CSE221 - lec15: Scalability: RCU & Analysis of Linux Scalability
date
Nov 24, 2024
slug
cse221-lec15
status
Published
tags
System
summary
type
Post
Multi-core CPUs
- ~2000s: 2 cpu cores
- scalability goals: performance increases linearly with cores
- initially: one big lock on the kernel
- better approach: finer granularity locks on different subsystems
RCU Goals
- concurrent reads, even during updates
- low overhead: computation and storage overhead should be low
- deterministic completion time (for example some real-time applications will need this)
Example: Linked-List Operations
- how to enforce concurrency control?
Approach #1: Spin Lock
- access is mutual exclusive
Approach #2: ReadWrite Lock
- multiple readers or 1 writer
- benefit: scalable read
- drawbacks:
- cannot read while writing
- space overhead(use an integer)
- still has overhead with only readers (serializing atomic access on the integer for RW lock)
thought experiment: what if readers skip the lock
- concurrent writer: readers may see intermediate results
- no writer: everything is ok
Read-Copy-Update (RCU)
- RCU is a scalable synchronizing mechanisms
RCU #1: Writers make a copy
- readers skip the lock, so they should be able to make progress even when update is happening.
- only one operation is made during two states, the update process is done by the writer itself independently without interfering the original data structure, so there is no intermediate states
- Problem: reordering of instructions (by compilers, or by modern processors at runtime - out of order execution)
RCU #2: memory barriers to enforce ordering
- Problem: use after free
- readers may hold pointers to freed space
- e.g.: user read, writer update, user read by the old pointer again.
RCU #3: grace period
- invariant enforced: readers cannot hold an RCU pointer across context switch (indicate usage of RCU pointers by enclosing it by rcu_critical_section)
- writers delay free until all CPUs have context switch (can be monitored by some state variables)

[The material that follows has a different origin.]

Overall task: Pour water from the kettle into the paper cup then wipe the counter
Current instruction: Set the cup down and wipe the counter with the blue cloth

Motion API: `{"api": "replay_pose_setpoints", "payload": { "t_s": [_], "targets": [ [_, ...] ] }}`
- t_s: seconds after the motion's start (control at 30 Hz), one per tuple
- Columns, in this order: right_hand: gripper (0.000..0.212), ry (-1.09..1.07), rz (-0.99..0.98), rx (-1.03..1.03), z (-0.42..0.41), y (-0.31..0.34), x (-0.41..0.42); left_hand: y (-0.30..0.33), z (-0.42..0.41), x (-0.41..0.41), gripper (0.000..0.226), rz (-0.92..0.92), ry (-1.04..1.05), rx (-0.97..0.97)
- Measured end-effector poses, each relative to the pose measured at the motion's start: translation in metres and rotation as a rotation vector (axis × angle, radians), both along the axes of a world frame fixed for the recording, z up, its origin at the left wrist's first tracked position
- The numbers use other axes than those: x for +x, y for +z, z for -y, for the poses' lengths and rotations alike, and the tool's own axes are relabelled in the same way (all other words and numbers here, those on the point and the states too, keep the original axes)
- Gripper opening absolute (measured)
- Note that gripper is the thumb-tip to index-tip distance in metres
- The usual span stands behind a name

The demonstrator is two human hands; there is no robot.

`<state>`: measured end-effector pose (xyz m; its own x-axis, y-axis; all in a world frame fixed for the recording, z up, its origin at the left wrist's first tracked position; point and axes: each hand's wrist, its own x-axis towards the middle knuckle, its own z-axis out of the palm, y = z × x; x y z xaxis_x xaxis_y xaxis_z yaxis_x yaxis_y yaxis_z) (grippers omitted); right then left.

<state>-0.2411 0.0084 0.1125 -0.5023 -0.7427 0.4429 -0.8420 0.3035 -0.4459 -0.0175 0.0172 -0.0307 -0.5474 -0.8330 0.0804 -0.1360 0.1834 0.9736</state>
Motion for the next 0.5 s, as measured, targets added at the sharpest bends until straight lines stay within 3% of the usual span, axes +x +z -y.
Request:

- Implementation: disable preemption in rcu_critical_section, writers wait
Linux RCU API
Reader
- rcu_read_lock: enter rcu critical section, disable timer interrupt
- rcu_read_unlock: leave rcu critical section, enable timer interrupt
- rcu_dereference(ptr): use memory barriers when dereferencing rcu pointers
Writer
- rcu_synchronize: wait for context switch - typically wait for ~ms
- call_rcu(callback, args…): async alternative to rcu_synchronize
- rcu_assign_pointer(ptr_addr, ptr): use memory barriers when assigning rcu pointers
RCU’s benefits over RW Lock
Readers | Writer |
RCU can always read | RCU can take longer |
almost no cost | ㅤ |
Drawbacks of RCU
- best when readers >> writers
- complex logic
- doesn’t help writer especially when there are concurrent writers
- have to copy data structures
- some data structures cannot use it (e.g. some applications need stronger semantics)
- readers can see stale data
- code has to drop reference across yield / sleep
- rely on frequent context switch
Summary
- multiple CPUs: need scalable synchronization mechanism
- RCU: readers don’t wait
- widely used in Linux
Analysis of Linux Scalability
Sources of scalability bottleneck
- Applications
- OS
- Hardware
Analysis Approach
- a set of apps: previous apps that reveal bottleneck & parallel and kernel intensive apps
- find and fix bottleneck
- iterative until OS is not bottleneck
Cache Coherency
Scalability Bottleneck
- lock on shared data structures
- writing to shared variable
- competition on cache, memory bandwidth
- lack enough concurrency / parallelism
Techniques for improving scalability
- avoid lock contention & data contention (via per-core data structures)
- sloppy counters: single global counters but partitioned across cores, true value = value(shared) - sum(per-core counter values)
- wait-free synchronization: e.g. RCU
- avoid false sharing: logically independent but share some resources physically, which incurs contention.
Summary
- general techniques for scalability
- Linux is quite scalable, maybe no need to design a new architecture just for scalability.